Car dans l’hôtel de luxe niché dans les Alpes suisses, le couple de vieux amis riches et célèbres, Fred Ballinger (Michael Caine), directeur d’orchestre qui tourne désormais le dos à sa passion, et Mick Boyle (Harvey Keitel), réalisateur qui est sur le point de terminer probablement son film-testament, depuis leur âge fort avancé, regardent la vieillesse en contemplant mollement leur nombril, et un peu comme des marionnettes, se donnent la réplique en se faisant masser, dînant tels des commères, espionnant un ménage peu bavard qui s’échappe pour une petite baisade dans la forêt. Une réplique pourtant blafarde, un peu usée, étirée comme celle qui revient sur la quantité d’urine émise par jour ou celle qui concerne la rencontre du grand amour de jeunesse, Gilda Black. Dans ce même système s’insère le sketch où apparaît Brenda Morel (Jane Fonda) qui refuse de jouer dans le film de Boyle-Keitel parce que la télé paie plus cher. Last but not least, la grande leçon donnée par Miss Univers (Madalina Diana Ghenea) à Jimmy Tree (Paul Dano) : même les plus belles peuvent être intelligentes. En effet, Miss Univers n’est pas blonde.

Toutes ces portions de monde et de parole du radotage qui génèrent le spectacle à la manière d’un Disney for old people, finissent dans leur succession monotone sur une voie de garage. Dommage, car Sorrentino pourrait pousser plus loin son esthétique de la légèreté en résistant tout simplement à la facilité. Commencer par exemple par donner une âme véritable à ce papier rouge transparent que Fred Ballinger froisse sans cesse dans ses mains, un papier que le spectateur reconnaît. Cette caramella Rossana qui le transporte fébrilement, proustienement, à sa jeunesse tout italienne.
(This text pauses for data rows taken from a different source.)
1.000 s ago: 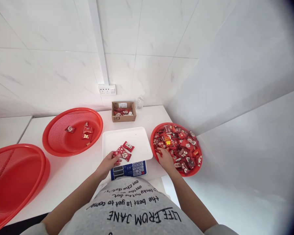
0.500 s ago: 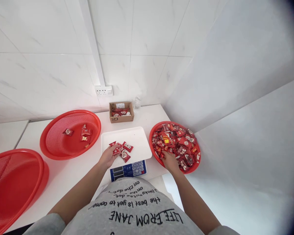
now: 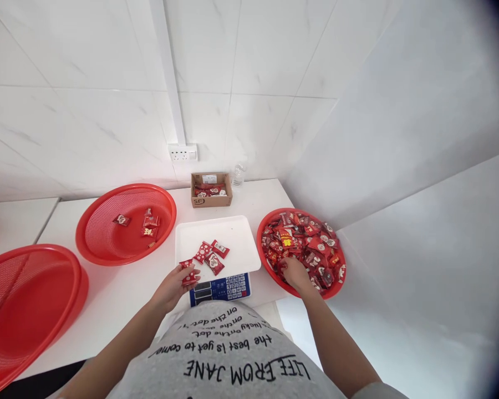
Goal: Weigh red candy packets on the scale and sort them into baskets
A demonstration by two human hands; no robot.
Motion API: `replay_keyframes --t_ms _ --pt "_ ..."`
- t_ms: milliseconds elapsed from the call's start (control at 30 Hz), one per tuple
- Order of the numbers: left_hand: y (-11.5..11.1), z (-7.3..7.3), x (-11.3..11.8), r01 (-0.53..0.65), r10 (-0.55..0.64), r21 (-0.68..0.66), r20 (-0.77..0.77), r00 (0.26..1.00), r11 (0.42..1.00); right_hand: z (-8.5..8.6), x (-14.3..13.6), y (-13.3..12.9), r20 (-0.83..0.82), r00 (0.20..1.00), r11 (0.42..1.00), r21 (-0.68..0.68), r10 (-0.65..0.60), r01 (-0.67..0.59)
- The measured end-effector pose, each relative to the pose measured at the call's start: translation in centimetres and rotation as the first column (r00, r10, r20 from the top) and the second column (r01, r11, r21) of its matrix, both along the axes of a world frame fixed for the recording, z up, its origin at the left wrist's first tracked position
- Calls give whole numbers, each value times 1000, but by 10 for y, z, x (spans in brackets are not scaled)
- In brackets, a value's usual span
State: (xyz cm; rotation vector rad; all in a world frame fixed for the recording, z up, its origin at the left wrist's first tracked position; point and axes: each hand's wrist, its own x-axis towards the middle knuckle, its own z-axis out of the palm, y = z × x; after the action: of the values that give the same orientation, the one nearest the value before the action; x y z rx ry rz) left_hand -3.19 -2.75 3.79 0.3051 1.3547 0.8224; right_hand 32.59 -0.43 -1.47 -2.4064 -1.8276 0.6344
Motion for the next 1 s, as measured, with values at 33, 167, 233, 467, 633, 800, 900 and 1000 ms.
replay_keyframes --t_ms 33,167,233,467,633,800,900,1000 --pt "-1 0 0 5 -5 1 1 1000 1000 4 0 2 -19 1000 999 36 -1 1" --pt "-4 1 3 33 -33 6 9 999 999 28 -13 11 -152 988 970 235 -32 68" --pt "-4 2 6 51 -51 10 4 999 999 37 -30 14 -312 950 961 260 -10 95" --pt "-5 1 11 142 -142 37 -6 990 989 19 -109 21 -660 748 989 146 74 30" --pt "-8 -3 8 150 -149 42 -23 988 988 6 -127 21 -536 830 983 170 153 -72" --pt "-9 -4 6 152 -151 34 -43 988 988 11 -127 14 -309 875 927 179 372 -331" --pt "-9 -3 7 148 -146 33 -40 988 989 9 -133 10 -202 841 863 186 501 -469" --pt "-8 -2 9 151 -150 38 -45 988 988 6 -139 12 -126 814 821 169 567 -546"
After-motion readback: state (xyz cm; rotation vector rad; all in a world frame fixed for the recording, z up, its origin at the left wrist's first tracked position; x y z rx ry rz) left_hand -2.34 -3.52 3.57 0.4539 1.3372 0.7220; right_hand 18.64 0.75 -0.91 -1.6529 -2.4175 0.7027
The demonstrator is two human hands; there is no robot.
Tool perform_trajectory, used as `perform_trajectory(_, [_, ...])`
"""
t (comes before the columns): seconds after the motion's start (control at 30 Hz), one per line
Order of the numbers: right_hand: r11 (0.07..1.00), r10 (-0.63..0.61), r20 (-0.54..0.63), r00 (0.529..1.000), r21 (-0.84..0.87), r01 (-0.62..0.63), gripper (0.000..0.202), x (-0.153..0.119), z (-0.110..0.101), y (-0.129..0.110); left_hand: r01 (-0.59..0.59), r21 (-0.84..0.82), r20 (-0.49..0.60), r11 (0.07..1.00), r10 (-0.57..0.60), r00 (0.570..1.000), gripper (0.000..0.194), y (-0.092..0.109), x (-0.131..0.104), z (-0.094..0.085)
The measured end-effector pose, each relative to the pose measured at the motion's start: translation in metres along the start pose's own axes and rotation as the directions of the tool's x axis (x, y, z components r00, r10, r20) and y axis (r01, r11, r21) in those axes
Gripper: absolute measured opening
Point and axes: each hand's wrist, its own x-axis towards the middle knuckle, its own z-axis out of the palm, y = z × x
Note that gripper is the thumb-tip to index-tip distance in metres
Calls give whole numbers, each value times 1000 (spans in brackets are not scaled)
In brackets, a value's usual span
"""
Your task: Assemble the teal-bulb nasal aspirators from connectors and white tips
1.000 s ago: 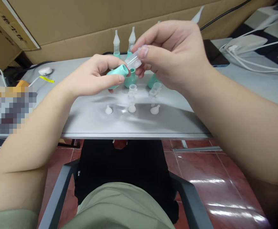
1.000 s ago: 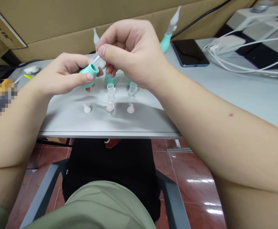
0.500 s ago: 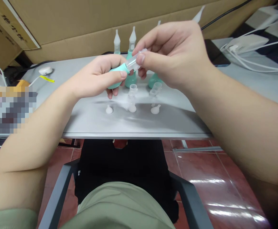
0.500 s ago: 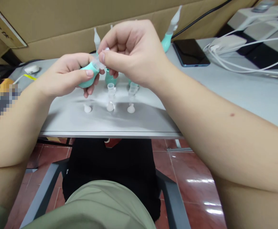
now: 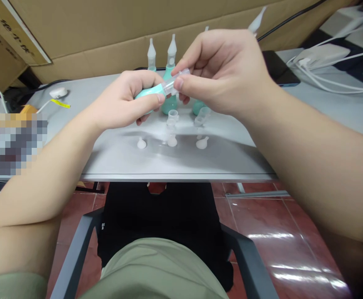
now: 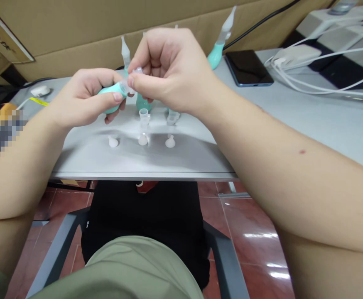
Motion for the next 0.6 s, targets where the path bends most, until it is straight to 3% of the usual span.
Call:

Youth La Giovinezza, Italie/Royaume-Uni/Suisse (2015). 1h58.
Réalisation et scénario : Paolo Sorrentino.
Avec : Michael Caine, Harvey Keitel, Rachel Weisz, Paul Dano, Jane Fonda, Robert Seethaler, Alex MacQueen, Roly Serrano, Luna Zimic Mijovic, Tom Lipinski, Chloé Pirrie, Alex Beckett, Nate Dern, Mark Gessner, Mark Kazelek, Paloma Faith, Ed Stoppard, Madalina Diana Ghenea.

Sorti en salle le 09 septembre 2015.